Self-interest and identity is more important than what the article touches on. People form beliefs based on what serves their self-interest, with made-up lies as a front.

This is why you can accurately predict people's political beliefs by simply knowing their demographics. It is all downstream of self-interest.

You can't change people's minds if doing so undermines their identity or their self-interest.

jfarmer 13 hours ago

CS Peirce has a famous essay "The Fixation of Belief" where he describes various processes by which we form beliefs and what it takes to surprise/upset/unsettle them.

The essay: https://www.peirce.org/writings/p107.html

This blog post gestures at that idea while being an example of what Peirce calls the "a priori method". A certain framework is first settled upon for (largely) aesthetic reasons and then experience is analyzed in light of that framework. This yields comfortable conclusions (for those who buy the framework, anyhow).

For Peirce, all inquiry begins with surprise, sometimes because we've gone looking for it but usually not. About the a priori method, he says:

“[The a priori] method is far more intellectual and respectable from the point of view of reason than either of the others which we have noticed. But its failure has been the most manifest. It makes of inquiry something similar to the development of taste; but taste, unfortunately, is always more or less a matter of fashion, and accordingly metaphysicians have never come to any fixed agreement, but the pendulum has swung backward and forward between a more material and a more spiritual philosophy, from the earliest times to the latest. And so from this, which has been called the a priori method, we are driven, in Lord Bacon's phrase, to a true induction.”

  • CGMthrowaway 12 hours ago

    Wow. I'm reminded of a great essay/blgo I read years ago that I'll never find again that said a good, engaging talk/presentation has to have an element of surprise.

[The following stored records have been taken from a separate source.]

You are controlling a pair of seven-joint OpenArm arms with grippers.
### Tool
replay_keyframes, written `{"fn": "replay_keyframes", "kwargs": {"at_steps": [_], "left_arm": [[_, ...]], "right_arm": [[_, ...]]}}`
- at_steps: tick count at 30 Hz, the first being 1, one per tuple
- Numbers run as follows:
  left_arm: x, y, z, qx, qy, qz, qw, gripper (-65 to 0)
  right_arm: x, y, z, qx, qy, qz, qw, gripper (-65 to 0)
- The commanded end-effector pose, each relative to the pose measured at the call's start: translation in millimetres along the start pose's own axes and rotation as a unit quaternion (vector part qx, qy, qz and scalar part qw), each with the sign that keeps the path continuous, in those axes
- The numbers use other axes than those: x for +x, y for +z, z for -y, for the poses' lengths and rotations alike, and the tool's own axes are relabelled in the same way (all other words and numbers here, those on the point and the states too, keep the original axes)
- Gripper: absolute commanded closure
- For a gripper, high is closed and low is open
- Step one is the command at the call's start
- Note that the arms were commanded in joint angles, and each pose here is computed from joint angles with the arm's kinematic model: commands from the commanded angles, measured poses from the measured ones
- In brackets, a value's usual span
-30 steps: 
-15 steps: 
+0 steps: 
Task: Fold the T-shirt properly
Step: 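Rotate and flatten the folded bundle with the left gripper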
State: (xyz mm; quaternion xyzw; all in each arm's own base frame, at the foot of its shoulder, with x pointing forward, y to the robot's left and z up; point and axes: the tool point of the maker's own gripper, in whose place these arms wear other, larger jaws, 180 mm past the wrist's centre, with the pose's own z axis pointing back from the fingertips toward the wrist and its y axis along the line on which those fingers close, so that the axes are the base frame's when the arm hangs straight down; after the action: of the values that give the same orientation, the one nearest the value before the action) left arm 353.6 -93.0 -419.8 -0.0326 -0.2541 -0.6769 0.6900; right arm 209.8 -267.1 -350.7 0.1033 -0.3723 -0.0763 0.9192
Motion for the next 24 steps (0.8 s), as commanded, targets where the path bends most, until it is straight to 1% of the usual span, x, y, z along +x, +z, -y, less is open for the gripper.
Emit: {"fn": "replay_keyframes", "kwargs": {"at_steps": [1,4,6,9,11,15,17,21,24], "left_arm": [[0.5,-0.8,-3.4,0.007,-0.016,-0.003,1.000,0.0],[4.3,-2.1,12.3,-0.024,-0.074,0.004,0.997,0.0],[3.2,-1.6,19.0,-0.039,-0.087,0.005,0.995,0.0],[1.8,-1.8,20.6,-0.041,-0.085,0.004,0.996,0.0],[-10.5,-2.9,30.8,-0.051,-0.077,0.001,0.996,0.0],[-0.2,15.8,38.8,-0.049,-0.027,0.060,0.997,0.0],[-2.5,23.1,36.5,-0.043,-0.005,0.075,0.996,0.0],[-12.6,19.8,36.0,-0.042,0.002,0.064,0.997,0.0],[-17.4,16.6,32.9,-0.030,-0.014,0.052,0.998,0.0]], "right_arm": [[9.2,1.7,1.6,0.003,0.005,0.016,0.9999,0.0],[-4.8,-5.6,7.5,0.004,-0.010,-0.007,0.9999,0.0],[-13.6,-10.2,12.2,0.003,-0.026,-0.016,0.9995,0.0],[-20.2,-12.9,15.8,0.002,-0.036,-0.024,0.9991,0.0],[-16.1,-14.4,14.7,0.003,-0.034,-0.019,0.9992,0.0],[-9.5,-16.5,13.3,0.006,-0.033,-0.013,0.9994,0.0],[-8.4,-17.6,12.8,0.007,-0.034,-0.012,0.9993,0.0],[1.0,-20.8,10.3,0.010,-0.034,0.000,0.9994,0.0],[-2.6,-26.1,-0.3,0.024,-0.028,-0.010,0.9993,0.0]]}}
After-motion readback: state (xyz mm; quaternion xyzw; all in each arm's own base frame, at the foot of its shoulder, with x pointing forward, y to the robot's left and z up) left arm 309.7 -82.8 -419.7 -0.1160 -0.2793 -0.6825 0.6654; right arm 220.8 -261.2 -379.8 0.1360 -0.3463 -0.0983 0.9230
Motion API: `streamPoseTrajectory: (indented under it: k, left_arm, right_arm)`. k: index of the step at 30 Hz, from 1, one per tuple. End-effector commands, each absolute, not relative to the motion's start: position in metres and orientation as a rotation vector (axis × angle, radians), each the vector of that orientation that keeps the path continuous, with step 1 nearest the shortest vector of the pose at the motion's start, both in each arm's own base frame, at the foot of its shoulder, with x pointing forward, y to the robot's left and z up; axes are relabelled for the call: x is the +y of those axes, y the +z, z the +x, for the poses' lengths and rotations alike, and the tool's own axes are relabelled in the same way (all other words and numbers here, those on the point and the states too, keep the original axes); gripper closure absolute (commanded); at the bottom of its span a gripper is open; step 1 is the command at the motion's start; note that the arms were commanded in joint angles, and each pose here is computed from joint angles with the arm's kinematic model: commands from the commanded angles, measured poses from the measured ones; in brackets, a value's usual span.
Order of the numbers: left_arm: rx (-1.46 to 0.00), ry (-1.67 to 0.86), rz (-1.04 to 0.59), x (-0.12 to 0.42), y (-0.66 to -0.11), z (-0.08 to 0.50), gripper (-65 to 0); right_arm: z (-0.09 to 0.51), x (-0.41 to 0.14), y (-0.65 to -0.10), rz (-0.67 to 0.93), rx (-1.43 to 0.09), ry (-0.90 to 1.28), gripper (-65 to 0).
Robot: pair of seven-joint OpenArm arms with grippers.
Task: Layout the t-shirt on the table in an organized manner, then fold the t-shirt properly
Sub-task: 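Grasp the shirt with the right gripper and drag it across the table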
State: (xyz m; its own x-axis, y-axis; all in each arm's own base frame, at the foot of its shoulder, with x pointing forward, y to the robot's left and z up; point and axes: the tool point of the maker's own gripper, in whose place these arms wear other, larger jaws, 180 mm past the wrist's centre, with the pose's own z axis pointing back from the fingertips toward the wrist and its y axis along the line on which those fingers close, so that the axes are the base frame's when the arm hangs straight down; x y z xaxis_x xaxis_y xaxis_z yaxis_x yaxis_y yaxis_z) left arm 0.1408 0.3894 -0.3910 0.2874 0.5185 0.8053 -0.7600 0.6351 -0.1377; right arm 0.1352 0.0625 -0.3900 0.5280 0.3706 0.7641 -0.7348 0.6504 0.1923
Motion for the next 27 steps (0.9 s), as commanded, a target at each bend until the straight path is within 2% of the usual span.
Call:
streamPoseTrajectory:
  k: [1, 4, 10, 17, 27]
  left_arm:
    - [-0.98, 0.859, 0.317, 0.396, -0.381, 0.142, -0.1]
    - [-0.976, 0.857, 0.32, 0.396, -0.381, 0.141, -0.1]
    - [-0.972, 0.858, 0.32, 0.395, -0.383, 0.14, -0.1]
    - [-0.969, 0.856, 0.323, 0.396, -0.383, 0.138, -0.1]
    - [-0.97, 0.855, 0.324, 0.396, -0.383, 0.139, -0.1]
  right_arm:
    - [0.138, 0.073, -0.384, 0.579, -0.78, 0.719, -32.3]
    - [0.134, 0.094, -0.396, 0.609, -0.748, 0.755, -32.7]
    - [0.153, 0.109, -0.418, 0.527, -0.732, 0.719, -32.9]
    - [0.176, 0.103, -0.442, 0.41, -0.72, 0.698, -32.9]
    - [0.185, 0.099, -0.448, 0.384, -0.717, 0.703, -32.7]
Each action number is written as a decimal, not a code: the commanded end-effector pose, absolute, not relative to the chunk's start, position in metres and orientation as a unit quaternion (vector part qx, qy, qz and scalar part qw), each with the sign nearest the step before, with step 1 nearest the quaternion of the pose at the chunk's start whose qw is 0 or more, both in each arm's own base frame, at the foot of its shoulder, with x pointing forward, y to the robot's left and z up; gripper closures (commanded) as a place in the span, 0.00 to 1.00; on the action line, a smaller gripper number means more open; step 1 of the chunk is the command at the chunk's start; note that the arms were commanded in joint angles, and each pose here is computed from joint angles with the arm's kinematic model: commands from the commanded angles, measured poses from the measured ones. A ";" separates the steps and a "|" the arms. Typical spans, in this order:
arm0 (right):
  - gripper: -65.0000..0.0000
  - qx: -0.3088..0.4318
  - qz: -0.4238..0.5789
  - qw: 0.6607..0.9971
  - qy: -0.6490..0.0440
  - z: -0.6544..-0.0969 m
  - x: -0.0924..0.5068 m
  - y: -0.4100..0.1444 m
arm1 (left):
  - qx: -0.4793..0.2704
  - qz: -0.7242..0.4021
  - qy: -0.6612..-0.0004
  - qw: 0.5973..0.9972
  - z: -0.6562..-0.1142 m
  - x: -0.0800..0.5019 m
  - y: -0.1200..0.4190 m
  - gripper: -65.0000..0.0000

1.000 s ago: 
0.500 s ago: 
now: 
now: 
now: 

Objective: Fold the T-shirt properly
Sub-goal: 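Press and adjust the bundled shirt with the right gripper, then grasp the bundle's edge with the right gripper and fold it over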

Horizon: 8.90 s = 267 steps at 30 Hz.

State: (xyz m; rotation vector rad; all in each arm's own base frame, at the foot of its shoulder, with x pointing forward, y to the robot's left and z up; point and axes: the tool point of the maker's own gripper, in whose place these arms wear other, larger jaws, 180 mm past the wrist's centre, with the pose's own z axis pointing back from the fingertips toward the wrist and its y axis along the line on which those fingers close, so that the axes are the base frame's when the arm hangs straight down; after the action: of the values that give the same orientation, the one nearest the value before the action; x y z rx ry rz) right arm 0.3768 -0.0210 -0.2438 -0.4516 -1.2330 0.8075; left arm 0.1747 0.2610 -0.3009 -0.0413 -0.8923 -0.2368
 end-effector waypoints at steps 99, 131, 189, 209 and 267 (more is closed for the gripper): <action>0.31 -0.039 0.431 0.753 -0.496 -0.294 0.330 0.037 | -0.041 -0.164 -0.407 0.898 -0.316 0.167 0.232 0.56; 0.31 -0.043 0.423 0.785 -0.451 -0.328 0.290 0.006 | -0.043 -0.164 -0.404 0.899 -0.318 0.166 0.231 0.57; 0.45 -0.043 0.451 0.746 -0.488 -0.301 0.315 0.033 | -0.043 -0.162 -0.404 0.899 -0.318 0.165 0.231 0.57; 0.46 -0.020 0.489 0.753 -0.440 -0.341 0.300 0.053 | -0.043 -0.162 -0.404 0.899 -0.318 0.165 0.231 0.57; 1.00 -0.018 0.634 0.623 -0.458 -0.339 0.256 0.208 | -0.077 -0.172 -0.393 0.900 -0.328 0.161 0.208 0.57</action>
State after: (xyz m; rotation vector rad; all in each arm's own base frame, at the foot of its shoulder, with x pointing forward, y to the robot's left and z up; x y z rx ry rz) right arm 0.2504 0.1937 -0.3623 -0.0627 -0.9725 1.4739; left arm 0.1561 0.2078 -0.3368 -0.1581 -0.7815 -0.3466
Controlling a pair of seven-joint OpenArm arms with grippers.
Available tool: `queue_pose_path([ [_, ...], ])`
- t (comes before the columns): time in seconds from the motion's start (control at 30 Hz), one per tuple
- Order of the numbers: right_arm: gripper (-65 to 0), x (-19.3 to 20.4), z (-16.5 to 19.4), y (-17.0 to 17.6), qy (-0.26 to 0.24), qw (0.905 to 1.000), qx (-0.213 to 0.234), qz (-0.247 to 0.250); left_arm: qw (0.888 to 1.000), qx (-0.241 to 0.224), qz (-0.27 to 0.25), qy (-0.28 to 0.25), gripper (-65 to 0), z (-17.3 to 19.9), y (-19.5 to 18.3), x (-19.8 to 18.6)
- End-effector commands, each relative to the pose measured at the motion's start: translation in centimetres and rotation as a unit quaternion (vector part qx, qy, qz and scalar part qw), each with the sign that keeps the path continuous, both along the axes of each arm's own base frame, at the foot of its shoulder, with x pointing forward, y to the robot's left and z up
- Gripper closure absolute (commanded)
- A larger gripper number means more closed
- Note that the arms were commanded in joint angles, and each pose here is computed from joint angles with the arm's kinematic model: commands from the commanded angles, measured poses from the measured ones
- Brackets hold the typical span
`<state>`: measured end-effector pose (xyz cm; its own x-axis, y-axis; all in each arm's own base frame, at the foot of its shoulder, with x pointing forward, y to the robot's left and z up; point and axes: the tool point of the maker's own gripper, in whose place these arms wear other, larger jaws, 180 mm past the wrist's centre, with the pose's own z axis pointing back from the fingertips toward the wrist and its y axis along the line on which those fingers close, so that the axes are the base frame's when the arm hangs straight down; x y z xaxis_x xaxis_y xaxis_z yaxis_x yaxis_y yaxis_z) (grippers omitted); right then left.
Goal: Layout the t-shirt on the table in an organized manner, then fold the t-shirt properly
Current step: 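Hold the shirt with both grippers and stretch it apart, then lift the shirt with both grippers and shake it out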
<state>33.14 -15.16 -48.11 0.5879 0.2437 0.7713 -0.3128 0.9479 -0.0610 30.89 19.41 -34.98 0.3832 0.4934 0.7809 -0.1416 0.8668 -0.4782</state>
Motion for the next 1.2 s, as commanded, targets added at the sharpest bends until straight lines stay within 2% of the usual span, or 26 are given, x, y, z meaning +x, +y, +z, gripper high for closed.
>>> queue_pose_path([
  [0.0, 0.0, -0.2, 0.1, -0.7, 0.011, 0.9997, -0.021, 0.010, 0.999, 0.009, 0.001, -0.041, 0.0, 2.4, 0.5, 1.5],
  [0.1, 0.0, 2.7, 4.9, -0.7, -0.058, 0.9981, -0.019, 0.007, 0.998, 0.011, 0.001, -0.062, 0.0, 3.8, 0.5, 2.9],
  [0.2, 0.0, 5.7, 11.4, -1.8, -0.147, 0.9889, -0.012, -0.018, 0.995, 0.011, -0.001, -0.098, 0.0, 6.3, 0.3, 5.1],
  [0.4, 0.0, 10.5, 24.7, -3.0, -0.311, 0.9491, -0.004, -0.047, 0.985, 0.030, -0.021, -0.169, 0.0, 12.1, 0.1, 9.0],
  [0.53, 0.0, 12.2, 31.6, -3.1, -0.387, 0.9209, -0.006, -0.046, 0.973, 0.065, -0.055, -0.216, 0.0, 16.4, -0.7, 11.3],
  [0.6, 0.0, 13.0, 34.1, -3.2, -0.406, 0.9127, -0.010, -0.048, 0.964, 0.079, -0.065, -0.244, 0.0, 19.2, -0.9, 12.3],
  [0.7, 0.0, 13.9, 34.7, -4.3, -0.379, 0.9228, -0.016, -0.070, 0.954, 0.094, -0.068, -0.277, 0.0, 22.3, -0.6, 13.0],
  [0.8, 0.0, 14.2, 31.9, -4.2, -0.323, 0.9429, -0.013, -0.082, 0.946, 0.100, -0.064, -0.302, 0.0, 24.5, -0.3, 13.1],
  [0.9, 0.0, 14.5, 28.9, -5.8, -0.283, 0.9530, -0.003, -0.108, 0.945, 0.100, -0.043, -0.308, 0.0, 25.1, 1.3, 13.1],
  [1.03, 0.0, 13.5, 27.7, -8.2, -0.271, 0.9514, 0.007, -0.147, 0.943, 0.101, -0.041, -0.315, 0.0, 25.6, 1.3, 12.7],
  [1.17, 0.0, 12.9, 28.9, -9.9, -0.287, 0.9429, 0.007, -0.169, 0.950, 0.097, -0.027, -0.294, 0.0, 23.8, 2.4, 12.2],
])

More specifically, you start with an exposition of what your audience already knows/believes, then you introduce your thesis which is SURPRISING in terms of what they already know. Not too out of the realm of belief, but just enough.

    The bigger/more thought-diverse the audience, the harder this is to do.

    • mswen 11 hours ago

      I had a grad school mentor William Wells who taught us something similar. A good research publication or presentation should aim for "just the right amount of surprise".

      Too much surprise and the scientific audience will dismiss you out of hand. How could you be right while all the prior research is dead wrong?

      Conversely, too little surprise and the reader / listener will yawn and say but of course we all know this. You are just repeating standard knowledge in the field.

      Despite the impact on audience reception we tend to believe that most fields would benefit from robust replication studies and the researchers shouldn't be penalized for confirming the well known.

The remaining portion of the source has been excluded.